The times are changing, however, and with them the excuses and mantras of effective managers. Now it’s just the opposite in our country; when there is a lack of results from large-scale projects, the Investigative Committee will always be to blame. They come to search creative guys at 8:00 a.m. strictly according to the Code of Criminal Procedures, or they frighten off a foreign guest in the corridors of Skolkovo with procedural actions. How can you advance innovation and attract investment under such conditions?
It must be noted that nowadays, “effective managers” have a new fashion. As soon as there is a search at the multi-story mansions of a vice governor of a poor region, immediately his colleagues scream about a political directive, satraps from the Investigative Committee and the Accounts Chamber. It is fashionable now to be strictly a political prisoner; you can immediately count on the attention of the BBC and even on the support of Amnesty International. Perhaps that is exactly why the handlers of such particularly effective managers prefer right off to perform an aria as a Moscow guest in London to a targeted audience. They call this groan a song. But the song is so pathetic, right in the walls of the London School of Economics: “The Investigative Committee is too hasty, loudly proclaiming abuses in Skolkovo. The energy with which the Investigative Committee is making its thinking public makes ordinary people feel that there’s been a crime. Let them prove that these people are guilty of a crime” [reference to Surkov’s LSE speech –ed].
In that connection, the citizens of Russia, including those who work at the Investigative Committee, have a rhetorical question: how long would a cabinet member of Her Majesty’s Government last in his seat if while on a private visit to Moscow he publicly condemned Scotland Yard for performing its direct duties?

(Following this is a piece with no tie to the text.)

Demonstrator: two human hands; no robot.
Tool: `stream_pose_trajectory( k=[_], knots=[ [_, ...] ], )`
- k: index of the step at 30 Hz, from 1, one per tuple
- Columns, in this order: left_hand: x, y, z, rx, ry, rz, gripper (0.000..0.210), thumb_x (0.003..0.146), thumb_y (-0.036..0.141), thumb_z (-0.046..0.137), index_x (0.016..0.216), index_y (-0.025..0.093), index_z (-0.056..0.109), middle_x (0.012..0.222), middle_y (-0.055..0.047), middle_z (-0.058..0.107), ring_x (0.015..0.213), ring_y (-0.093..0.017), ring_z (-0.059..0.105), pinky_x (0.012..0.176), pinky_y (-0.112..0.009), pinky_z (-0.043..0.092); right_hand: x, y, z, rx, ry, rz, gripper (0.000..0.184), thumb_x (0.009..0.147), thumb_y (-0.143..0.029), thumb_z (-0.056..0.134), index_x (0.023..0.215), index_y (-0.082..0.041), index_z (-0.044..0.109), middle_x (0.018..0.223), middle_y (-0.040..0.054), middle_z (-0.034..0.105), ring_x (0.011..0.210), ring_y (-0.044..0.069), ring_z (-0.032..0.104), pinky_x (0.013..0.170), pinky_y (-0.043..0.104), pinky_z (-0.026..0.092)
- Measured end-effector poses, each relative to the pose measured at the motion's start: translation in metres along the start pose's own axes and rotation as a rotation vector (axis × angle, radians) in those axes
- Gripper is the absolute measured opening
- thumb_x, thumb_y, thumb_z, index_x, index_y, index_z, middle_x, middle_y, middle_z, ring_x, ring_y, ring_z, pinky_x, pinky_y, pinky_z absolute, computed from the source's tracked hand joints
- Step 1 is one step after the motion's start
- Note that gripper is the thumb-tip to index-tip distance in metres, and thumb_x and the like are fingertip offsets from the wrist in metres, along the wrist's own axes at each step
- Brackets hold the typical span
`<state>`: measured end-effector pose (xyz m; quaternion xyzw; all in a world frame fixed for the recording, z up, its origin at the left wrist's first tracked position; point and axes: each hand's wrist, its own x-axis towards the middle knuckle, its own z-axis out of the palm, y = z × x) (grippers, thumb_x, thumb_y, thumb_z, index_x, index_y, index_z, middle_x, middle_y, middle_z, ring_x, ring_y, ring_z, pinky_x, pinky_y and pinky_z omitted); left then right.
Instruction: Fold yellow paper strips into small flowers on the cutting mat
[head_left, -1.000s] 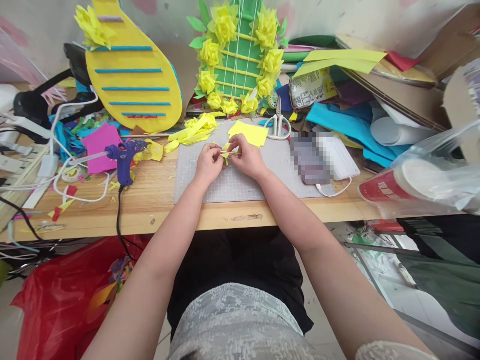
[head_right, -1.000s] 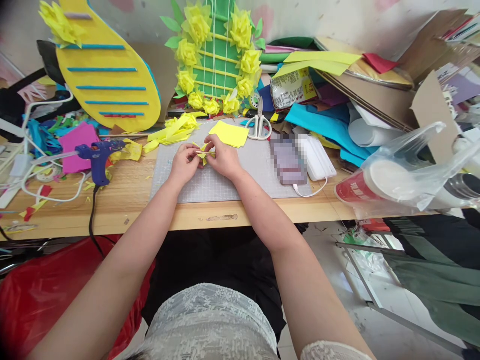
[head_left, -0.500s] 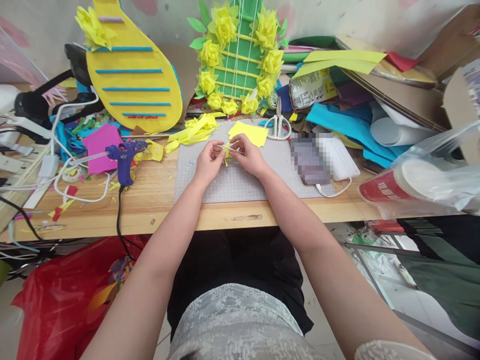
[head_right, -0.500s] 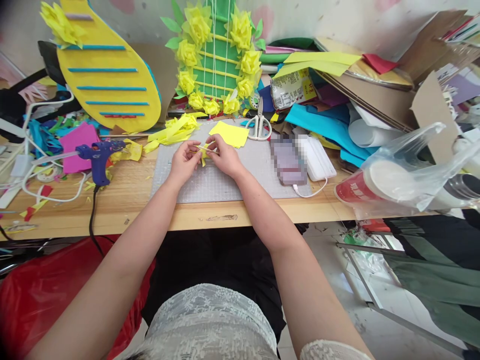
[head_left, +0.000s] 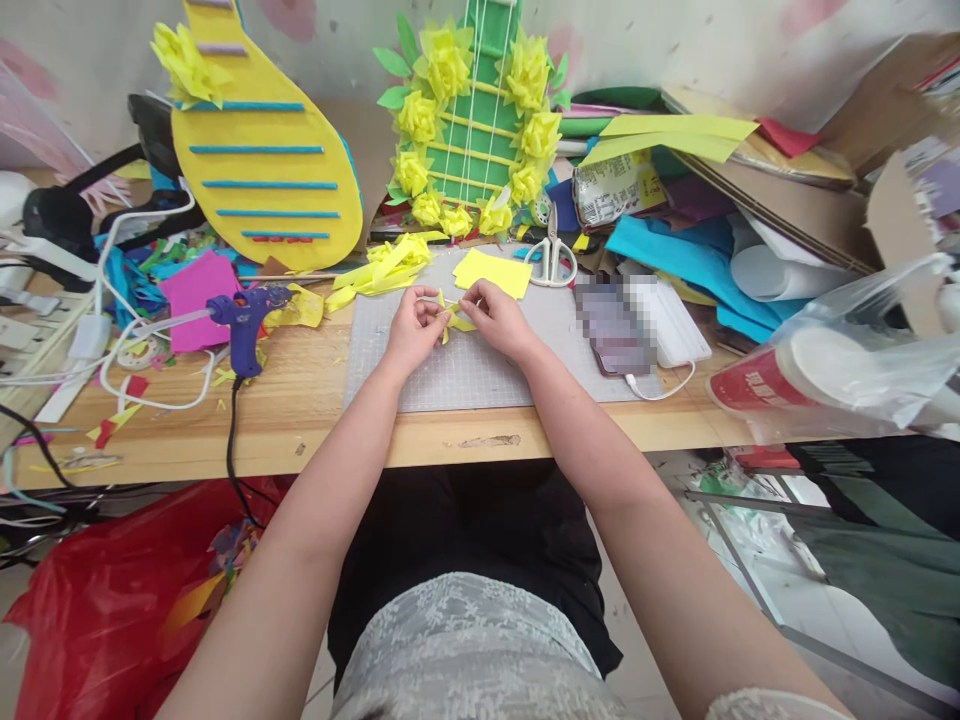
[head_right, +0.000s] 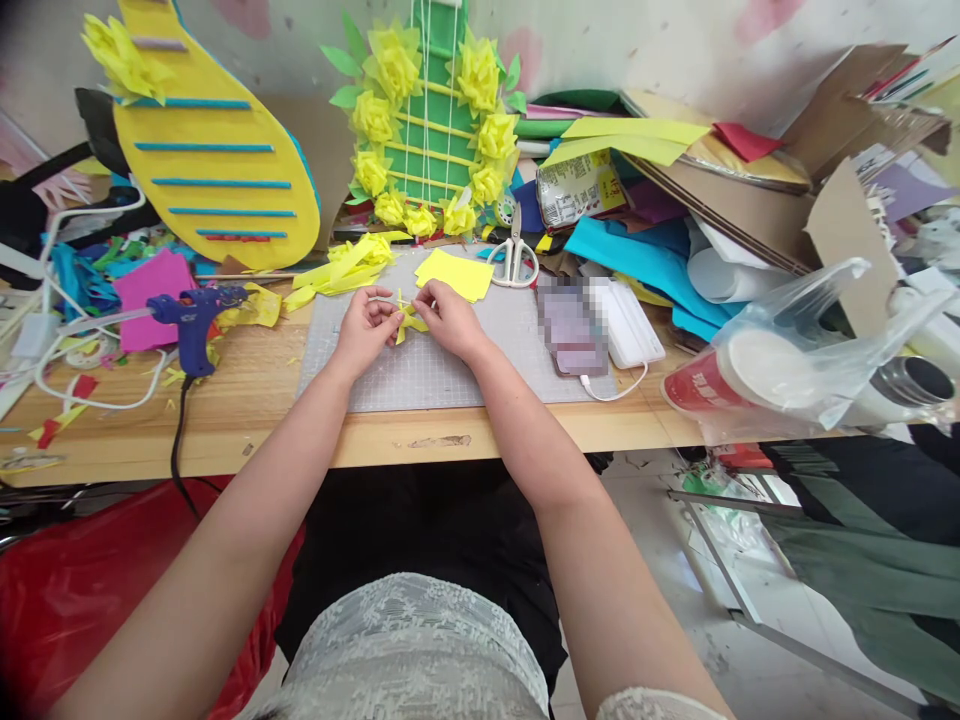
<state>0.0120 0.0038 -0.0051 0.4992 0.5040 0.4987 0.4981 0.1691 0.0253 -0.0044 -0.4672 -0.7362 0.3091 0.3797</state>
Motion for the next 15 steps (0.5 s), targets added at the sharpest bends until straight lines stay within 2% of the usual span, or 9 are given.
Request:
stream_pose_trajectory(
  k=[5, 11, 15],
  knots=[
    [0.0, -0.001, -0.001, -0.007, 0.001, 0.024, 0.036, 0.072, 0.013, 0.07, 0.094, 0.022, 0.042, 0.068, 0.009, 0.056, 0.054, -0.006, 0.058, 0.041, -0.013, 0.04, -0.003, -0.008, 0.001, -0.063, -0.045, -0.019, 0.012, 0.084, -0.029, 0.048, 0.076, -0.021, 0.045, 0.081, 0.0023, 0.057, 0.074, 0.013, 0.049, 0.072, 0.029, 0.041],
    [0.004, -0.012, -0.002, 0.052, -0.031, 0.086, 0.032, 0.073, 0.018, 0.069, 0.093, 0.022, 0.045, 0.072, 0.007, 0.056, 0.056, -0.007, 0.056, 0.039, -0.014, 0.035, -0.003, -0.011, 0.005, -0.116, -0.032, 0.018, 0.02, 0.083, -0.036, 0.056, 0.072, -0.02, 0.047, 0.076, 0.0009, 0.057, 0.071, 0.013, 0.048, 0.069, 0.027, 0.037],
    [0.002, -0.015, -0.004, 0.245, 0.025, 0.252, 0.028, 0.072, 0.016, 0.068, 0.091, 0.022, 0.049, 0.082, 0.004, 0.057, 0.061, -0.006, 0.053, 0.054, -0.019, 0.044, -0.001, -0.008, 0.005, -0.138, -0.021, 0.065, 0.02, 0.082, -0.033, 0.055, 0.069, -0.02, 0.046, 0.071, -0.0004, 0.056, 0.066, 0.012, 0.046, 0.065, 0.027, 0.033]
  ],
)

Apparently we have too liberal a regimen here in Moscow by comparison.
Now it may be that even a brief stay at the Skolkovo Zone has an overpowering influence on the innovative “pathfinders,” forcing them to go contrary to the conventions acceptable in decent society. Let us say, they assigned a citizen from the Forbes list as someone who is not needy, to preserve the honor of Skolkovo anew [a reference to Viktor Vekselberg, about whom Surkov said in his LSE speech that he was so rich he would be motivated to implicate himself for the sake of money –ed]. So he up and gives himself a compensation of 2 million under the influence of the Zone. And only after an inspection from the Accounts Chamber reduces it to a sum that is more appropriate for a start-up. Again, the mysterious story of the lectures of Deputy Igor Ponomarev is easily explained by the “Skolkovo anomaly.” Well, what were these top managers smoking when they signed such a contract?
Although there is a quite rational explanation for the Skolkovo and other “anomalies.” The Investigative Committee, according to its status defined by the Code of Criminal Procedures, investigates high-impact cases regarding so-called special subjects, including deputies, governors, officials, lawyers and often experienced top managers in companies. These are all seasoned and experienced people. They long ago grasped that in our time, the status of an inveterate opponent of the government is even very profitable. When it comes down to it, you can pass off a mundane criminal prosecution for embezzlement as political persecution. You can get a lot of attention on social media and even the right to asylum in London. Certain virtuosos of political PR even cleverly manage to make such pirouettes while in the leadership of the government they are protesting against.
However, PR is PR, and business is business. No one has abolished the Code of Criminal Procedures, and investigators are obliged to ask questions if there are facts and concrete suspicions. No moans about political motives can help here. Only one thing will help: if you want large-scale projects, innovation and investments to be implemented, then just don’t create conditions for embezzlement and control your managers. Then everything will work out for you.
The author is the director of the department for liaison with mass media of the Russian Federation Investigative Committee.